Garg et al. suggested that lowering TG (> 5.65 mmol/L) should be the sole goal for insulin administration in patients with HLAP and that GLU should be checked frequently every hour (54). Continuous insulin therapy in the absence of appropriate GLU treatment targets may make patients more susceptible to hypoglycemia, which could be another serious blow to patients (55). Therefore, it would be better to find an accurate GLU-lowering target in order to promote the clearance of TG in the clinic.

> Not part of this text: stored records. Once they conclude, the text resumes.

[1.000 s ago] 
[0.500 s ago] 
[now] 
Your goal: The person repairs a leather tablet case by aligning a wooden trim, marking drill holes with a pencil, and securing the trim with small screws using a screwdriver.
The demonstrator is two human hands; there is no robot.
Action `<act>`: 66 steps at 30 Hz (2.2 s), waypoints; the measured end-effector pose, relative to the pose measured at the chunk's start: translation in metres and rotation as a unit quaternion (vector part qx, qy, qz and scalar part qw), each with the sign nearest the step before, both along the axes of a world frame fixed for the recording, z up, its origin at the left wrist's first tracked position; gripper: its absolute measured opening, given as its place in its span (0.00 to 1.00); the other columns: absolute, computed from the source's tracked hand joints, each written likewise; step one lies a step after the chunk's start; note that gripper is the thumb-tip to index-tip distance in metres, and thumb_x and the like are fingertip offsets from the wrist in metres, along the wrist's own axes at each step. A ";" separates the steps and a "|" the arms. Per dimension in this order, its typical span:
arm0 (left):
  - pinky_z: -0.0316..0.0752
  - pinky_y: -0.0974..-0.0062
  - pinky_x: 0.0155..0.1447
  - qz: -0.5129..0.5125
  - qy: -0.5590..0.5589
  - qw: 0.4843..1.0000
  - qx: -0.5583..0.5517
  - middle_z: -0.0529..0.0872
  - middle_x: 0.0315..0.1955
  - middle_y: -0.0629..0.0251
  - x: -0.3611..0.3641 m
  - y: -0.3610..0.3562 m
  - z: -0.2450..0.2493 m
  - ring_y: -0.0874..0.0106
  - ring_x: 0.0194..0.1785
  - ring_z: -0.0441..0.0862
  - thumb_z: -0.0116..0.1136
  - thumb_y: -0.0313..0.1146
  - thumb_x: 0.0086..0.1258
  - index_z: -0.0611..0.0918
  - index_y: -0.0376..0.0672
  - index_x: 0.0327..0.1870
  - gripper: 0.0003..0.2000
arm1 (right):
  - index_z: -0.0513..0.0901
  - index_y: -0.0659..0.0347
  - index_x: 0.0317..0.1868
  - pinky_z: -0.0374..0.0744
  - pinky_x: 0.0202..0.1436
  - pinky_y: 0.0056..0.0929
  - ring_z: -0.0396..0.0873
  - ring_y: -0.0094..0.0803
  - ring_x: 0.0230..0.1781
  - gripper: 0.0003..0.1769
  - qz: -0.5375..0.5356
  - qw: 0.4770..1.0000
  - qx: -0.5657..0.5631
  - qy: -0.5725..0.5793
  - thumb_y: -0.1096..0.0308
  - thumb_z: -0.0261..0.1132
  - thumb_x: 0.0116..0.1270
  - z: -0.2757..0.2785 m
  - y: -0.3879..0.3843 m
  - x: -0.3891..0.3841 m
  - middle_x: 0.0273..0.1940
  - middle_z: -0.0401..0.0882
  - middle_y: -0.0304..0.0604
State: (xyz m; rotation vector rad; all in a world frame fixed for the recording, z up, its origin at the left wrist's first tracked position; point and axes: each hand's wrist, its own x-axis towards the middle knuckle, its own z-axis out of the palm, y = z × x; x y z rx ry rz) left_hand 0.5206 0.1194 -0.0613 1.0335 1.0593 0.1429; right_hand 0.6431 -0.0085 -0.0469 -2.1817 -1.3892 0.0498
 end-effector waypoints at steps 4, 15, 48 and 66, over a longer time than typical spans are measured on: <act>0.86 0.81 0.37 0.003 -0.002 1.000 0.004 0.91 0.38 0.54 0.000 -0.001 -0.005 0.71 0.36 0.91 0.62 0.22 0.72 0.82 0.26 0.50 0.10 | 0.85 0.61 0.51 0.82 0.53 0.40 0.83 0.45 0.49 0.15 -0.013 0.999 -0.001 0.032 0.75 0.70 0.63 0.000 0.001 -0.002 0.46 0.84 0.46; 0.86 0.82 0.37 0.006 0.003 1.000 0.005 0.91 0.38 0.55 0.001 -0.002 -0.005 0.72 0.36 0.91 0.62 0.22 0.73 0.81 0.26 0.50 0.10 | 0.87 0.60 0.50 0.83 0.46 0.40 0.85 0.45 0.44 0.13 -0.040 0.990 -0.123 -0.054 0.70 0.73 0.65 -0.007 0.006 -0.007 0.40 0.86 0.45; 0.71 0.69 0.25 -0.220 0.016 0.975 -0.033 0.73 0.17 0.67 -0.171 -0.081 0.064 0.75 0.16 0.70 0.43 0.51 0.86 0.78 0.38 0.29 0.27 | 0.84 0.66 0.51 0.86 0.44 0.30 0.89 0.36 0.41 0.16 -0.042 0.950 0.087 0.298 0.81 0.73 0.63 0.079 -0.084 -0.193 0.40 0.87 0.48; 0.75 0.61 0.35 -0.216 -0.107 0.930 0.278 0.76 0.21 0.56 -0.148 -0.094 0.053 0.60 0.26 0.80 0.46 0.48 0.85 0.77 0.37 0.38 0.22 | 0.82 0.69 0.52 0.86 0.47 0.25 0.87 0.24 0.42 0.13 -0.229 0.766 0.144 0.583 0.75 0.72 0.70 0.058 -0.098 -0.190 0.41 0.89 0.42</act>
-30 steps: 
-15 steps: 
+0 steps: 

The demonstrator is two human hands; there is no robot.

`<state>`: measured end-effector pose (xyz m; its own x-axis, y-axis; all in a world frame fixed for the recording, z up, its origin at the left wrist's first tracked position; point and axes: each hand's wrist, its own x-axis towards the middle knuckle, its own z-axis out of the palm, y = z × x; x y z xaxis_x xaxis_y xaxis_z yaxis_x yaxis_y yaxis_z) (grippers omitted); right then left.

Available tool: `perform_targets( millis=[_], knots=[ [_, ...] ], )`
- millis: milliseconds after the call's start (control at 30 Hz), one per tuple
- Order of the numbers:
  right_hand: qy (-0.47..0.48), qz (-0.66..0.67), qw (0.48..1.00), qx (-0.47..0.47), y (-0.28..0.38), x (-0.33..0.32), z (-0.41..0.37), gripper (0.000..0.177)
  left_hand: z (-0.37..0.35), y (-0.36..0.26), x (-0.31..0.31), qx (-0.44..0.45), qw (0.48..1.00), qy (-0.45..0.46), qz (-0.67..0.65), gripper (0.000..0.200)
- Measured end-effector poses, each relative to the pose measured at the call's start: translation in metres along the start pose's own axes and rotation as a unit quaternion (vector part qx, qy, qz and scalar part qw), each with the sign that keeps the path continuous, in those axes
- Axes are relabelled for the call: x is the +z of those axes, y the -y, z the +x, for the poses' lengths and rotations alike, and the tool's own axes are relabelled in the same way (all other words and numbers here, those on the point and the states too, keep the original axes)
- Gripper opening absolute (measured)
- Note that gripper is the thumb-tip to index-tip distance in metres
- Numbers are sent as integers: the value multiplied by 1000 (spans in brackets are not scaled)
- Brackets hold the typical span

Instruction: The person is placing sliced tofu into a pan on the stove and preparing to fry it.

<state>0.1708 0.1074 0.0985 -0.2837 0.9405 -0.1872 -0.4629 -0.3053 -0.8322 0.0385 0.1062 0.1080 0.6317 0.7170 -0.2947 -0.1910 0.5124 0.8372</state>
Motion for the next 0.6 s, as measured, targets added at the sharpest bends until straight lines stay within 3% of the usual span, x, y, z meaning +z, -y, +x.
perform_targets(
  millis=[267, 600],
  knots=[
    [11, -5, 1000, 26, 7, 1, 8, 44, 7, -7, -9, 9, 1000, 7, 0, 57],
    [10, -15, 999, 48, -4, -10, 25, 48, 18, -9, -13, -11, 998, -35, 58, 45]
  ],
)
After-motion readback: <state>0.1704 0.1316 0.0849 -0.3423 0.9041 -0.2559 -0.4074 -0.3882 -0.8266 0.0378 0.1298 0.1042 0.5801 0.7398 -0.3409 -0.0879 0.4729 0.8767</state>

It was found that for all HLAP patients, when the cutoff value of GLU on day 2 was 9.045 mmol/L, the Youden index (0.465) was higher than on day 1 (Table 5). This means that if it is uncertain whether the patient has comorbid DM, it would be advisable to keep the GLU value below 9.045 mmol/L on day 2, which will benefit the clearance of TG. Considering the huge difference in GLUs between DM and NDM patients (Fig. 3.A), further grouping analysis potentially would result in more accurate cutoff values of GLU on day 2. It is recommended to reduce the GLU of patients with DM to below 13.07 mmol/L on day 2, and that of patients with NDM to 6.575 mmol/L. According to the results of this study, it is possible to strictly control GLU, improve safety, and reduce difficulty by adopting different targets to reduce GLU in HLAP patients with DM or NDM.
Finally, HbA1c was neither an independent risk factor for HLAP severity (P = 0.532) nor TG clearance rate (P = 0.347). HbA1c showed a weak correlation (P < 0.01) with both day 1 (rs = 0.363) and day 2 TG (rs = 0.359), but a strong correlation (P < 0.01) with day 1 GLU (rs = 0.805) and day 2 GLU (rs = 0.719).